Ghosts of football past
Chris Khorey | Friday, August 26, 2005
I was walking by the stadium the other day on the way to class in DeBartolo when I noticed the huge new banners hanging in the concourses.
The sight of the old players got me to thinking. As Coach Charlie Weis and the players work hard preparing for the season opener in Pittsburgh, I realized I should take a moment and reflect on those players, coaches, and students that gave this school the greatest of all college football traditions.
There were the brave “footballists” in 1887 that learned the game from Michigan’s experienced team in less than an hour and then proceeded to give the Wolverines all they could handle. As the members of the marching band looked on, Notre Dame lost just 8-0 to Michigan in the first ever intercollegiate game for the Irish.
There were the brothers Michael and John Shay, who wrote the Notre Dame Victory March and performed it for the first time in 1908.
There were students Gus Dorais and Knute Rockne, inventing the forward pass on the beach at Cedar Point and then torching opponents with it.
There was Rockne, after he became coach, leading the Irish to an astounding 105-12-5 record over 13 seasons as head coach.
There were Coach Frank Leahy’s Lads, who returned from World War II to go undefeated over their four years under the Dome and win three national titles.
There was the Golden Boy, Paul Hornung, who won the Heisman Trophy despite playing with two broken thumbs.
There was the 1966 defense lead by Alan Page and Jim Lynch that allowed only 38 points all season en route to the national championship.

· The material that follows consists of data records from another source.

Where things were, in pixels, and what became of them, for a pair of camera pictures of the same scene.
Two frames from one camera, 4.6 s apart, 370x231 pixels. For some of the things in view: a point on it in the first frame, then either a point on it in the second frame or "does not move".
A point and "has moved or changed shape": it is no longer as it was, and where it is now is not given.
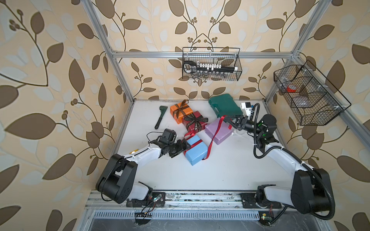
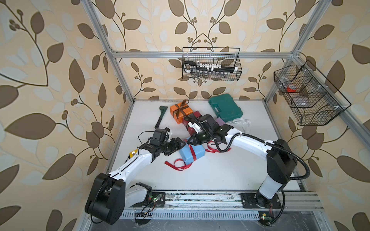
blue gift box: (197, 152) has moved or changed shape
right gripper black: (240, 123) to (195, 140)
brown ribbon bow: (182, 107) does not move
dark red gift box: (194, 121) does not move
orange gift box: (178, 110) does not move
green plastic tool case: (224, 105) does not move
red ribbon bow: (190, 134) to (179, 164)
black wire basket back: (212, 63) does not move
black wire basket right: (310, 96) does not move
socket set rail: (191, 67) does not move
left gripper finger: (181, 151) to (169, 152)
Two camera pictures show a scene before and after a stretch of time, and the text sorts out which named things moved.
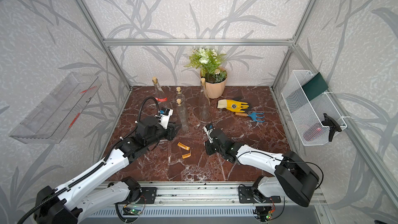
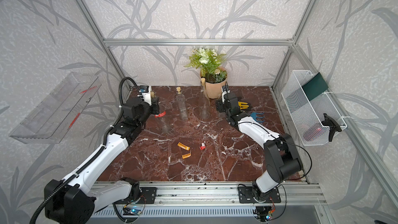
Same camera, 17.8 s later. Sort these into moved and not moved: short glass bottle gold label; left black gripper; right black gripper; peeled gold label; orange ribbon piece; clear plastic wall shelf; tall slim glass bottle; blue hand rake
Moved: left black gripper; right black gripper
Not moved: blue hand rake; peeled gold label; clear plastic wall shelf; short glass bottle gold label; tall slim glass bottle; orange ribbon piece
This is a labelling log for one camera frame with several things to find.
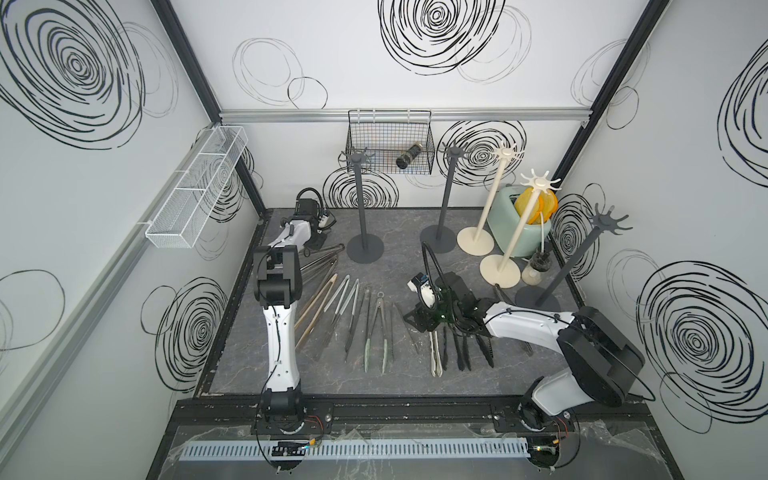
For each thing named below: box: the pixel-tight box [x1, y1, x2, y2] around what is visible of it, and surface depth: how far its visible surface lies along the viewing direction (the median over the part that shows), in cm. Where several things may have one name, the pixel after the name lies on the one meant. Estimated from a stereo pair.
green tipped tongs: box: [364, 291, 388, 374], surface depth 86 cm
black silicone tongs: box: [443, 326, 472, 371], surface depth 84 cm
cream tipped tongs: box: [429, 331, 443, 378], surface depth 81 cm
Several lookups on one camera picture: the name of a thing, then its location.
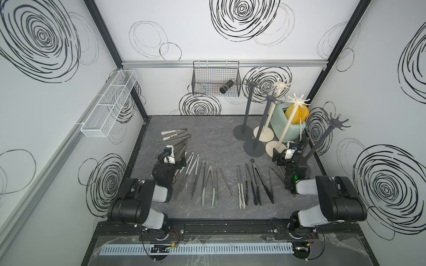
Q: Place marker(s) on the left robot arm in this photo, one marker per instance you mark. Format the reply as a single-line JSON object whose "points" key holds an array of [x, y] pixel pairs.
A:
{"points": [[133, 201]]}

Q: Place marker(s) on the grey cable duct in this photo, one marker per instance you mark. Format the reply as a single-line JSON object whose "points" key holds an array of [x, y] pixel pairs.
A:
{"points": [[195, 249]]}

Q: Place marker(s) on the white handled steel tongs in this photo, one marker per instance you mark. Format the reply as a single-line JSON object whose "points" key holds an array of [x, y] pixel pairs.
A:
{"points": [[167, 135]]}

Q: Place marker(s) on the cream rack stand front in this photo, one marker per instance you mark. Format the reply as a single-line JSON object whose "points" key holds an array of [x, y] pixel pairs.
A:
{"points": [[279, 144]]}

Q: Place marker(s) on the cream rack stand rear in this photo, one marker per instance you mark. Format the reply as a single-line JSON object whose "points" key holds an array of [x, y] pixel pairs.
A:
{"points": [[263, 133]]}

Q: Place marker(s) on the black silicone tongs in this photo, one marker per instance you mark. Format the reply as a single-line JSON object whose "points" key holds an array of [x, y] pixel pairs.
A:
{"points": [[254, 185]]}

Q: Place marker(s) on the black wire basket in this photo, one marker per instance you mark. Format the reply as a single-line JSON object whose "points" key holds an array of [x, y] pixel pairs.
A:
{"points": [[209, 76]]}

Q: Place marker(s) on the dark cylinder in basket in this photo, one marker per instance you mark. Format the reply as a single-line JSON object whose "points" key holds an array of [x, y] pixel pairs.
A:
{"points": [[224, 88]]}

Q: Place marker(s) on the black ring tongs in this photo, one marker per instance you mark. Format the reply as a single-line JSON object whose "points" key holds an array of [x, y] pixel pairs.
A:
{"points": [[259, 177]]}

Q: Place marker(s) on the dark grey rack stand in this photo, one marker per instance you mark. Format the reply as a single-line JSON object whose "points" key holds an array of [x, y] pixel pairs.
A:
{"points": [[320, 129], [244, 132], [256, 147]]}

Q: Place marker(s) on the cream rack stand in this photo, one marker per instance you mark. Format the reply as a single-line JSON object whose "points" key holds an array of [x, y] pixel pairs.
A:
{"points": [[279, 144], [263, 133]]}

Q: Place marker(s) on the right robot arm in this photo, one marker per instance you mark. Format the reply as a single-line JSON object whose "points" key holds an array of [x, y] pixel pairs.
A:
{"points": [[338, 199]]}

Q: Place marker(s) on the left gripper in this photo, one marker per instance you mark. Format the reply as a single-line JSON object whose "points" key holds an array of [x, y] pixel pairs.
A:
{"points": [[178, 159]]}

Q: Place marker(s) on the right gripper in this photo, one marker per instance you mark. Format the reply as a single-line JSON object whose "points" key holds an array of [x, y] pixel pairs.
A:
{"points": [[298, 152]]}

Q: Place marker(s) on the cream tipped tongs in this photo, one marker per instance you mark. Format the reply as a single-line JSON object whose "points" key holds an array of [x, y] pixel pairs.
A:
{"points": [[242, 204]]}

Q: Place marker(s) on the white wire shelf basket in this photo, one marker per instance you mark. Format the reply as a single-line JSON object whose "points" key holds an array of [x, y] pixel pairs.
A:
{"points": [[104, 115]]}

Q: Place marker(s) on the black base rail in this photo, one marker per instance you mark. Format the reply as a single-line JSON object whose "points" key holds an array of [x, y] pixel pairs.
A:
{"points": [[186, 229]]}

There was Rudy Reuttiger, the “5-foot-nothin’, a hundred and nothin'” walk on that somehow reached his dream of playing football for Notre Dame.

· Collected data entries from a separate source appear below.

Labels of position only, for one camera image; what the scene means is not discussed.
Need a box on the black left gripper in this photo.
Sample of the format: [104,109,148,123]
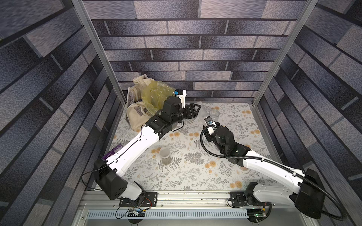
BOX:
[169,103,202,126]

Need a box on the clear ribbed glass jar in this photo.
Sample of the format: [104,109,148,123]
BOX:
[208,109,220,121]

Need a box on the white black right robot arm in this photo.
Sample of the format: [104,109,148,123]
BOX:
[200,124,326,219]

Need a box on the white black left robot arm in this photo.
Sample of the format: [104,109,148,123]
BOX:
[93,95,201,205]

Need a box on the clear jar near left arm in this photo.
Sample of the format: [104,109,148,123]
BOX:
[159,147,172,165]

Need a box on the purple plastic package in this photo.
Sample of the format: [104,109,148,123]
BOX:
[102,144,123,161]

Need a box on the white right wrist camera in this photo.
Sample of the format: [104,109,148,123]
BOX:
[204,116,217,135]

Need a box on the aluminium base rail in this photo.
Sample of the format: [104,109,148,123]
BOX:
[81,190,272,224]

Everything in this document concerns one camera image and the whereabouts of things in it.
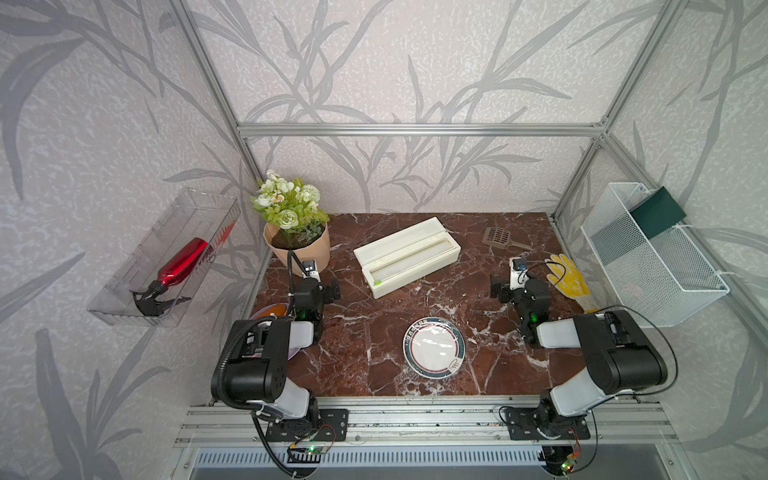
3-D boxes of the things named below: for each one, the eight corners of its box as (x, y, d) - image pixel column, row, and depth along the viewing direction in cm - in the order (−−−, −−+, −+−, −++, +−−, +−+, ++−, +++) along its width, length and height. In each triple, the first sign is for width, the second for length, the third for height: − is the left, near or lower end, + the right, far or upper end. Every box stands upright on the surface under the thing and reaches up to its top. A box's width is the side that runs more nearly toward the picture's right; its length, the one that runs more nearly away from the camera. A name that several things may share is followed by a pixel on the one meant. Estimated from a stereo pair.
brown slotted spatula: (482, 244, 114) (483, 240, 112) (482, 230, 119) (483, 226, 117) (530, 251, 112) (533, 246, 110) (528, 236, 117) (531, 232, 115)
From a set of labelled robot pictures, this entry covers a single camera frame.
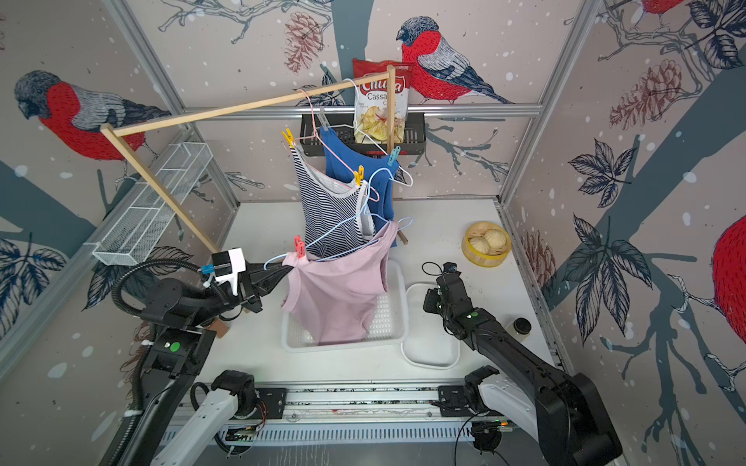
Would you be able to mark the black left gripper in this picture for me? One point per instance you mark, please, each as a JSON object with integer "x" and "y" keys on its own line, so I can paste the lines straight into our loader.
{"x": 254, "y": 282}

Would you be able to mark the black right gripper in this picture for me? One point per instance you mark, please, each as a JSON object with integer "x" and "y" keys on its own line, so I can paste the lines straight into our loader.
{"x": 431, "y": 294}

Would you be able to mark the red clothespin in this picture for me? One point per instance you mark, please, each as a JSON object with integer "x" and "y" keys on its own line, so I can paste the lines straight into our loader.
{"x": 300, "y": 246}

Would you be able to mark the pink tank top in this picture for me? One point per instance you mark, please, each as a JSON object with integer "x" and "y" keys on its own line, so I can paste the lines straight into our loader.
{"x": 335, "y": 300}

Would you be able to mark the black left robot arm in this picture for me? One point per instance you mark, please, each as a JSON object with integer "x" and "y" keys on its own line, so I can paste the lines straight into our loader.
{"x": 172, "y": 417}

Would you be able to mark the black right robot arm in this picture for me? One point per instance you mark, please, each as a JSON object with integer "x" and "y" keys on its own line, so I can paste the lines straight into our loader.
{"x": 566, "y": 415}

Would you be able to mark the blue white striped tank top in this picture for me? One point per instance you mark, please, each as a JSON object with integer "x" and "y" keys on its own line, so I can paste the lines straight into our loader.
{"x": 336, "y": 218}

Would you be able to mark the white plastic tray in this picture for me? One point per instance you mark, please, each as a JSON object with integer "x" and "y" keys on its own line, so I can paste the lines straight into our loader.
{"x": 427, "y": 345}

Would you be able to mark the yellow bowl with buns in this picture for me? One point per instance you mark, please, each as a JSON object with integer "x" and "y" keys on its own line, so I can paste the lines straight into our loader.
{"x": 486, "y": 244}

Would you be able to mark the white perforated plastic basket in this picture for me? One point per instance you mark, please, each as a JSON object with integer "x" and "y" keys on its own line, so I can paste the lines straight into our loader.
{"x": 389, "y": 326}

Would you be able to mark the small black-lid jar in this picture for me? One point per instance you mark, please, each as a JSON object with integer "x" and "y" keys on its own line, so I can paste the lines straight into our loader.
{"x": 520, "y": 328}

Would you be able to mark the yellow clothespin striped top right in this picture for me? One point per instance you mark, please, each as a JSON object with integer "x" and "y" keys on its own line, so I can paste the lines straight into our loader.
{"x": 359, "y": 175}

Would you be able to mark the yellow clothespin striped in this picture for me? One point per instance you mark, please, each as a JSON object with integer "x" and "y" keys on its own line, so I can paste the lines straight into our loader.
{"x": 359, "y": 175}
{"x": 289, "y": 138}

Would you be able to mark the yellow clothespin striped top left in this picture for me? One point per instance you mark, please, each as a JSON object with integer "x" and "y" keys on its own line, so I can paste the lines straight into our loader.
{"x": 289, "y": 138}

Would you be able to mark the teal clothespin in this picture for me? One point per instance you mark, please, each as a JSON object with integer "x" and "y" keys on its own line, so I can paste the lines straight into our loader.
{"x": 393, "y": 157}

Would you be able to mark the grey clothespin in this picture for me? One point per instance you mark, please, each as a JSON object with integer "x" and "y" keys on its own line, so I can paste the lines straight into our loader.
{"x": 321, "y": 116}

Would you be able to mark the cassava chips bag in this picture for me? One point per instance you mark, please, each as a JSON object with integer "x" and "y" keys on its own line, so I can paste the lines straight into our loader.
{"x": 372, "y": 101}

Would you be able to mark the wooden clothes rack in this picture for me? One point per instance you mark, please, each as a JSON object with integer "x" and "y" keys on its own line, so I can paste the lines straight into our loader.
{"x": 257, "y": 126}

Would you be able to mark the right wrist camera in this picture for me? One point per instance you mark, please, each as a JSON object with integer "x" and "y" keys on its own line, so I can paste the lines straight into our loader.
{"x": 449, "y": 268}

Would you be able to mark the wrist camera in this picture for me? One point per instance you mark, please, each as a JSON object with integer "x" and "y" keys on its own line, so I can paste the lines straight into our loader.
{"x": 449, "y": 268}
{"x": 226, "y": 267}

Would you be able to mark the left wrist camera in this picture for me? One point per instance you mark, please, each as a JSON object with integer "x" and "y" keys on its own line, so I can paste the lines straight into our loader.
{"x": 226, "y": 267}

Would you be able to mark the white wire wall basket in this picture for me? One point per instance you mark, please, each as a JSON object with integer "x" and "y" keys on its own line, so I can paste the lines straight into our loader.
{"x": 139, "y": 229}

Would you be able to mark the pink wire hanger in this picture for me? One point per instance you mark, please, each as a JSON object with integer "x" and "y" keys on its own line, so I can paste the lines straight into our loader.
{"x": 316, "y": 135}

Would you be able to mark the white wire hanger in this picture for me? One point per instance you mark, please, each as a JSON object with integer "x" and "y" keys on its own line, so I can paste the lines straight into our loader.
{"x": 402, "y": 176}

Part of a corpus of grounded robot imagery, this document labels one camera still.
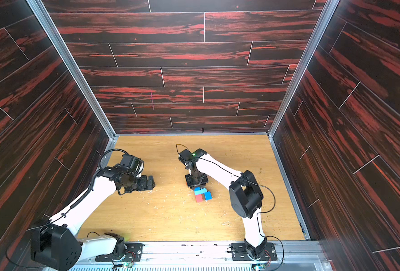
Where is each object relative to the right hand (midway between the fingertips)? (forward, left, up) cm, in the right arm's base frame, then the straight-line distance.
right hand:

There was Joe Montana, eating chicken soup to overcome hypothermia and then re-entering the 1979 Cotton Bowl in time to lead the Irish to a comeback victory over Houston.

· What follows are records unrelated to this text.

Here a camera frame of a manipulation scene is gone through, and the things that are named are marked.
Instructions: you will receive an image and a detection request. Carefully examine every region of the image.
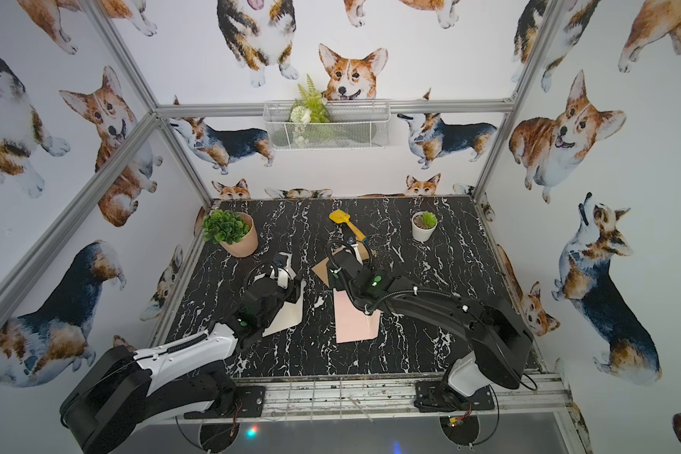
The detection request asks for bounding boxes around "brown kraft envelope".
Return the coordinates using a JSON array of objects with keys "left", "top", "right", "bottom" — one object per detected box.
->
[{"left": 312, "top": 243, "right": 370, "bottom": 289}]

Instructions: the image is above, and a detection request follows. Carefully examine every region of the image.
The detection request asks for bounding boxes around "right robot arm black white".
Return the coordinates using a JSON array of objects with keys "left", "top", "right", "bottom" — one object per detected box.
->
[{"left": 327, "top": 241, "right": 533, "bottom": 397}]

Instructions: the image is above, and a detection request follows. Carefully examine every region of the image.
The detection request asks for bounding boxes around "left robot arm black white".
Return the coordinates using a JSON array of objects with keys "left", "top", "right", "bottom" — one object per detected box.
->
[{"left": 60, "top": 277, "right": 305, "bottom": 453}]

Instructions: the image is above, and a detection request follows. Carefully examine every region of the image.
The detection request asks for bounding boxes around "white cream envelope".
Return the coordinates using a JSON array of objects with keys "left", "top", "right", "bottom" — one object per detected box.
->
[{"left": 263, "top": 280, "right": 306, "bottom": 337}]

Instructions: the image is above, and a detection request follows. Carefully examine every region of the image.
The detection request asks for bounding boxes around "pink envelope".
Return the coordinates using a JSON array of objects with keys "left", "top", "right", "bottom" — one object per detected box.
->
[{"left": 333, "top": 291, "right": 381, "bottom": 344}]

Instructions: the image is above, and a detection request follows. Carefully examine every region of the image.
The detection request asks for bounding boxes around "green plant in terracotta pot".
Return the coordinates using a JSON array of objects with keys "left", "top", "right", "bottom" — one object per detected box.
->
[{"left": 202, "top": 209, "right": 259, "bottom": 258}]

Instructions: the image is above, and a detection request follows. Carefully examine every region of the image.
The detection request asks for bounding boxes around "yellow toy shovel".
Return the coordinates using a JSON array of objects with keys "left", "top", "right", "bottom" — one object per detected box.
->
[{"left": 329, "top": 209, "right": 366, "bottom": 242}]

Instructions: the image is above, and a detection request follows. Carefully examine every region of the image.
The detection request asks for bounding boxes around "small plant in white pot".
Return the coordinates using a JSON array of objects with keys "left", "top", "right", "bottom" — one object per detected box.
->
[{"left": 412, "top": 211, "right": 438, "bottom": 242}]

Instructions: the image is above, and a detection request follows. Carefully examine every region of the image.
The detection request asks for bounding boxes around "fern and white flower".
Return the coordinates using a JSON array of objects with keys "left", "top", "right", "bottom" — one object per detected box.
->
[{"left": 289, "top": 75, "right": 330, "bottom": 148}]

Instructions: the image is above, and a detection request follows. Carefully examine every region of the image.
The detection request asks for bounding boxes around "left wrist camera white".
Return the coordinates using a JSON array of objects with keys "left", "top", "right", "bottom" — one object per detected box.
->
[{"left": 274, "top": 252, "right": 296, "bottom": 291}]

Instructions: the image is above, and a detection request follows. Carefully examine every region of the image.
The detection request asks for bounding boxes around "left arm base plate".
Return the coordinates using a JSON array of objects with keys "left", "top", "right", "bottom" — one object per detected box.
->
[{"left": 183, "top": 386, "right": 267, "bottom": 420}]

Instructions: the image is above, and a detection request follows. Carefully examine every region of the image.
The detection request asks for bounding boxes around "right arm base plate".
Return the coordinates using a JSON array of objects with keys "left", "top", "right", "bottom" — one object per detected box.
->
[{"left": 414, "top": 380, "right": 497, "bottom": 414}]

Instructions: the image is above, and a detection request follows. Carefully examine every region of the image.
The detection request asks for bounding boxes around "white wire wall basket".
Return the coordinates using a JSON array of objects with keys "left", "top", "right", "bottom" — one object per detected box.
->
[{"left": 263, "top": 100, "right": 391, "bottom": 151}]

There was Lou Holtz’s 1988 team led by Tony Rice that won Notre Dame’s most recent national championship by routing West Virginia 34-21 in the Fiesta Bowl.
There was the 1998 team that ran all over defending national champion Michigan in a 36-20 blowout victory.
There was the 2002 team that was left for dead before the season started but burst onto the national scene by winning the first eight games of Tyrone Willingham’s tenure.
And now we have the 2005 Irish, led by Weis. Optimism is high on campus that he can lead the team back to the glory days of Rockne, Leahy, Parseghian, and Holtz.
So fellow Domers, get ready for Sept. 3, because here come the Irish!